Using Hadoop to Augment Data Warehouses with Big Data Capabilities
If you run a data warehouse at your organization, you may be wondering how the latest big data technologies, such as Hadoop, can benefit your information analysis. According to IBM product manager Vijay Ramaiah, there are several ways that Hadoop and related tools can augment an existing data warehouse and deliver new analytical capabilities along the way.
Organizations that have already invested lots of time and money into building a data warehouse may be good candidates for augmenting their warehouse with a Hadoop-based system if they face one of several circumstances, Ramaiah, who is the product manager for IBM’s big data portfolio, says in a recent video.

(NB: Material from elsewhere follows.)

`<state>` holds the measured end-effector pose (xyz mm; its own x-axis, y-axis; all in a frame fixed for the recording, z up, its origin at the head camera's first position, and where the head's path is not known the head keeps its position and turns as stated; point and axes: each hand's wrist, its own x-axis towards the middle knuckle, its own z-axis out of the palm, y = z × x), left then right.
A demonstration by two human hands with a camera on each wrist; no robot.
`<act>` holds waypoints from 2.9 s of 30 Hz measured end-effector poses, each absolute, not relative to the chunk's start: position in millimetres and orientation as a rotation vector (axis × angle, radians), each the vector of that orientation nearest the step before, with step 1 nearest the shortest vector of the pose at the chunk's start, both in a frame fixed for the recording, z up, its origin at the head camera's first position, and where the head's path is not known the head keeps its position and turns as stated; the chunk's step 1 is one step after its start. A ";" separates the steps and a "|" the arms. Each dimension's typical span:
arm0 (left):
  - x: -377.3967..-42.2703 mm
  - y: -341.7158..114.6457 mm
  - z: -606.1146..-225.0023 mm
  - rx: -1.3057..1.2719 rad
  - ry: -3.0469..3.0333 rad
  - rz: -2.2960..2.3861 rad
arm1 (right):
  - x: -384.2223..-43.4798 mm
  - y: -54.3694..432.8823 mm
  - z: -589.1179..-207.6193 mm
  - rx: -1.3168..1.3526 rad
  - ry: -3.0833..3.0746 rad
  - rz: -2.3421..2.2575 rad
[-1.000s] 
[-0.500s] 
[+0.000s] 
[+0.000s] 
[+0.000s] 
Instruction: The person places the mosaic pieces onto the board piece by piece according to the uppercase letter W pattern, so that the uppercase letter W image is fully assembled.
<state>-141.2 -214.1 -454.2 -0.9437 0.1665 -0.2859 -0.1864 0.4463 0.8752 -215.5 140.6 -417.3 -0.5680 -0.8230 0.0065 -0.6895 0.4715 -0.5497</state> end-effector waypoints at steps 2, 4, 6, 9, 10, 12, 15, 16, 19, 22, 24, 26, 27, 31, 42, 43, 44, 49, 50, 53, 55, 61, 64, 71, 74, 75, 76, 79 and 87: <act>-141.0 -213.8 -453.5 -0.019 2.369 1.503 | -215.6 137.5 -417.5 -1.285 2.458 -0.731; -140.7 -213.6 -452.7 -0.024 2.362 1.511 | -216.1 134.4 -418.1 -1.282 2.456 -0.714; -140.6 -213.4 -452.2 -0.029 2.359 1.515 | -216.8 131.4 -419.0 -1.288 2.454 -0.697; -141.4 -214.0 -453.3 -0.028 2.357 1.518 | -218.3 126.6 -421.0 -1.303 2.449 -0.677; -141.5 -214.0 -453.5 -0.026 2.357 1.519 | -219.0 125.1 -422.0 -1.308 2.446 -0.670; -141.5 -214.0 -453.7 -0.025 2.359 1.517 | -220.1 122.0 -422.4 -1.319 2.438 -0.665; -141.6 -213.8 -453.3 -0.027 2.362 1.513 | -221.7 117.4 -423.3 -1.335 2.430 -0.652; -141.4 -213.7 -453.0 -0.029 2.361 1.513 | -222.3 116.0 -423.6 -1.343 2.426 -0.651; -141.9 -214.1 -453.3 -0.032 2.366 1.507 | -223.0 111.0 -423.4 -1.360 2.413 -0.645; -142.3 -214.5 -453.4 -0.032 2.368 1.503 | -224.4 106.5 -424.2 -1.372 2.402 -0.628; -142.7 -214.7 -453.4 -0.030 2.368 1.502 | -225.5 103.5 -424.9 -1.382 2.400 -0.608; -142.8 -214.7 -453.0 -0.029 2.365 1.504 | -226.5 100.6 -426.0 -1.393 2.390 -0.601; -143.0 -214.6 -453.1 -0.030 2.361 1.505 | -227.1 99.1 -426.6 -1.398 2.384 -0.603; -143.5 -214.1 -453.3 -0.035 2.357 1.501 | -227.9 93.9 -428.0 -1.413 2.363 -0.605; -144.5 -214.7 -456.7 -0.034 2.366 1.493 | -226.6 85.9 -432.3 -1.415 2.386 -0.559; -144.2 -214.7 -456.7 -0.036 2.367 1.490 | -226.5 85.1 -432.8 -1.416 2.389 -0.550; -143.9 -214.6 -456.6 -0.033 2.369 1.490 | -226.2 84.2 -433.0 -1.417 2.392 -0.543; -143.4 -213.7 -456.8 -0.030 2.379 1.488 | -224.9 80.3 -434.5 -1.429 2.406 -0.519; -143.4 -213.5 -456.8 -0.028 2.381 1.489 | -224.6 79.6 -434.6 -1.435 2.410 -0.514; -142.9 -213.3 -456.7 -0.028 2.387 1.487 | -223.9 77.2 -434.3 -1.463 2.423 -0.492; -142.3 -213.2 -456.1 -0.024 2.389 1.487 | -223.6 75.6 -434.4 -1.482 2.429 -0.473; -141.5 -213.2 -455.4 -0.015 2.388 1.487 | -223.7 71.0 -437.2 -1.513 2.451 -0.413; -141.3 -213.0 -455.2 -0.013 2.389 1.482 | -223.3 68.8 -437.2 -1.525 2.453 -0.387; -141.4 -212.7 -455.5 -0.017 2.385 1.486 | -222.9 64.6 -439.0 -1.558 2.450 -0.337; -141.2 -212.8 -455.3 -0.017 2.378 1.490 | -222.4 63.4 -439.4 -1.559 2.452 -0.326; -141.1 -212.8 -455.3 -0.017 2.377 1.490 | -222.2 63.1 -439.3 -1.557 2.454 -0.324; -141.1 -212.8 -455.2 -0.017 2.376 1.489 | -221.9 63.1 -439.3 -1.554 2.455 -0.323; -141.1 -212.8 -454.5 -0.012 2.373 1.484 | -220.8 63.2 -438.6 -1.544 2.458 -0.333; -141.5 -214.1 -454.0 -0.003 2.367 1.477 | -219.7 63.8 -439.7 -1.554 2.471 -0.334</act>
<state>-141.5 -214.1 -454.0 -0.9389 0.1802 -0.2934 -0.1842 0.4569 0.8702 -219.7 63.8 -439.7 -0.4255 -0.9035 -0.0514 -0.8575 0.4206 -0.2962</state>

When an organization is “drowning” in big data or throwing away data because it lack the capability to store and process it, that may signify a good time to front-end an existing data warehouse with a Hadoop repository include, Ramaiah says. Similarly, if an organization is using the warehouse to store all data, including cold or rarely accessed data, they may be better off shunting that data over to Hadoop. Organizations that want to analyze non-operational data; that want to explore large and complex sets of data; or that are looking to delay a data warehouse upgrade are also good candidates.
One effective way of using of Hadoop with an existing data warehouse is to use Hadoop as a “landing zone” for big, raw data, Ramaiah says. “Instead of taking all this directly into your warehouse or other aspects of your enterprise environment, what if you could bring all this data, land it in Hadoop, use it as a place where you can do some pre-processing of this data, and then determine if you take it on to other systems?” he asks in the video.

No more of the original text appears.